Leur objectif sera d'aller à cette soirée, car c'est le moment de la dernière chance avant l'université. Mais surtout le trio de
réalisateur-scénaristes jouent beaucoup sur la bromance entre ces deux potes qui vont bientôt se quitter et n'arrêtent pas de s'engueuler durant le film. Le final apparaîtra comme le point de non-retour, là où les chemins se séparent, où la vie continue parfois l'un sans l'autre sans jamais gâcher les sentiments. D'un autre côté, McLovin a un destin différent.
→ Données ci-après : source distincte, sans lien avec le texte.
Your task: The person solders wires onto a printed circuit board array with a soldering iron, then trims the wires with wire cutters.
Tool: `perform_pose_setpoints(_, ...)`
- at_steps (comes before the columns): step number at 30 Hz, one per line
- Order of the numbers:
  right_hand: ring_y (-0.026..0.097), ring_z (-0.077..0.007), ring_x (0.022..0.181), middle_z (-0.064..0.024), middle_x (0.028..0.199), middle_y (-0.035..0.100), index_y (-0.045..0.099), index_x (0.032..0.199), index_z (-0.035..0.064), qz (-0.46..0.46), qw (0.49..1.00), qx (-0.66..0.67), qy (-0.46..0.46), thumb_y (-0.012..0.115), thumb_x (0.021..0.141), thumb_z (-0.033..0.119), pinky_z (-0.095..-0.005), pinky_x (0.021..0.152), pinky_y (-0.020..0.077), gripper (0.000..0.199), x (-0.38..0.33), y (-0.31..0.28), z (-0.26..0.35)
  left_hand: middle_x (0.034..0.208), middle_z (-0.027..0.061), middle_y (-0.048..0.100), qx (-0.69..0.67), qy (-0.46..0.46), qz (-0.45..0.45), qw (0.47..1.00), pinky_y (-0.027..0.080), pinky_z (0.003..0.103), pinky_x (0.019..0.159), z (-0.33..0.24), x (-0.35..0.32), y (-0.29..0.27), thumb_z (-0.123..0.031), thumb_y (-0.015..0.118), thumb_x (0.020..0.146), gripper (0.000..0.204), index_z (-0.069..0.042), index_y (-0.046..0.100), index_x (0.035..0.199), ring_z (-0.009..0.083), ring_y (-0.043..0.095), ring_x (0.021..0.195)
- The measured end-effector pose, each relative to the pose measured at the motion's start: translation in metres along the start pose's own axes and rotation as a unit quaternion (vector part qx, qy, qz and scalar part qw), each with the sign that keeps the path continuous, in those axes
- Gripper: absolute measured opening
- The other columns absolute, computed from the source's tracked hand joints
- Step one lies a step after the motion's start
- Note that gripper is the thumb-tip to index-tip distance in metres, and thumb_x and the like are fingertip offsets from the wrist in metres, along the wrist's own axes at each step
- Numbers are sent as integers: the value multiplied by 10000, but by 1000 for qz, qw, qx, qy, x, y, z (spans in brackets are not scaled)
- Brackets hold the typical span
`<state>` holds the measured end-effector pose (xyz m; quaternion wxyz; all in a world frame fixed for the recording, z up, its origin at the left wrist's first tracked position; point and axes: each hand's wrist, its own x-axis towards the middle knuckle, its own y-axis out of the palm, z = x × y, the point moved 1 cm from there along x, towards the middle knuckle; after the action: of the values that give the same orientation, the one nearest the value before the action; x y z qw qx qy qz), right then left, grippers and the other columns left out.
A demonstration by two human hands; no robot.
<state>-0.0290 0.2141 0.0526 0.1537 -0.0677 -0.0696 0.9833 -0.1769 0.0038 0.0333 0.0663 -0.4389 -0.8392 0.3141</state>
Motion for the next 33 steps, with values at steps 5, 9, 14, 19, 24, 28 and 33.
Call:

Considéré comme un tocard par ses camarades (surtout Seth, Evan étant plus réservé sur la question), Fogell peut s'apparenter au Geek, ce personnage culte de Sixteen Candles (John Hughes, 1984) incarné par Anthony Michael Hall. Personnage au physique plutôt ingrat (chemise dans le futal, lunettes sur le nez, coupe au bol digne de Lloyd dans Dumb et Dumber), c'est pourtant à lui que nos acolytes demandent de chercher de l'alcool et pour cause: Fogell s'est fait une fausse carte d'identité où il est non seulement citoyen hawaïen (alors qu'il est blanc comme un cachet), mais surtout il s'appelle McLovin. Pas de prénom, juste McLovin. Un élément totalement what the fuck et pourtant cela passe à force d'incompétence et de connerie pures et dures, à l'image de ces deux policiers partageant une bromance encore plus délirante que celle d'Evan et Seth (Rogen et Bill Hader).
Le spectateur peut être subjugué devant tant d'improbable, mais le personnage n'est pas un cliché comme ses deux amis. Il va devenir le roi de la soirée, celui qui aura une réelle heure de gloire alors qu'il n'a rien demandé. Une nette différence et d'autant plus jubilatoire. Il a l'alcool et c'est lui qui va emballer en devenant McLovin, le tombeur hawaïen dont on se souviendra. On évitera de parler des exactions de ses camarades (aussi drôles soient-elles), mais pas des siennes. McLovin apparaît au final comme la vraie vedette du film, le second-rôle qui bouffe l'écran au point que l'on ne retient que lui. Superbad a souvent été caricaturé à une sorte de "nouveau American Pie", pourtant le film s'avère moins potache qu'il n'en a l'air, jouant moins sur le cliché que le film des frères Weitz pour montrer un portrait débridé de personnages atypiques. Sans compter l'attachement certain aux 80's apparaissant dès le générique (superbement pop) et amenant au personnage de McLovin, tout comme la bande-originale où l'on croise notamment Van Halen pour un beau Parama. Un film assez anachronique surtout si on le compare à American Pie qui est très ancrée fin 90's jusque dans ses chansons. Il aurait pu sortir en plein milieu des 80's comme au début des 90's !
Un teen movie ancré dans les 80's que ce soit dans ses thèmes ou son ambiance et où le héros n'est pas forcément celui que l'on croit.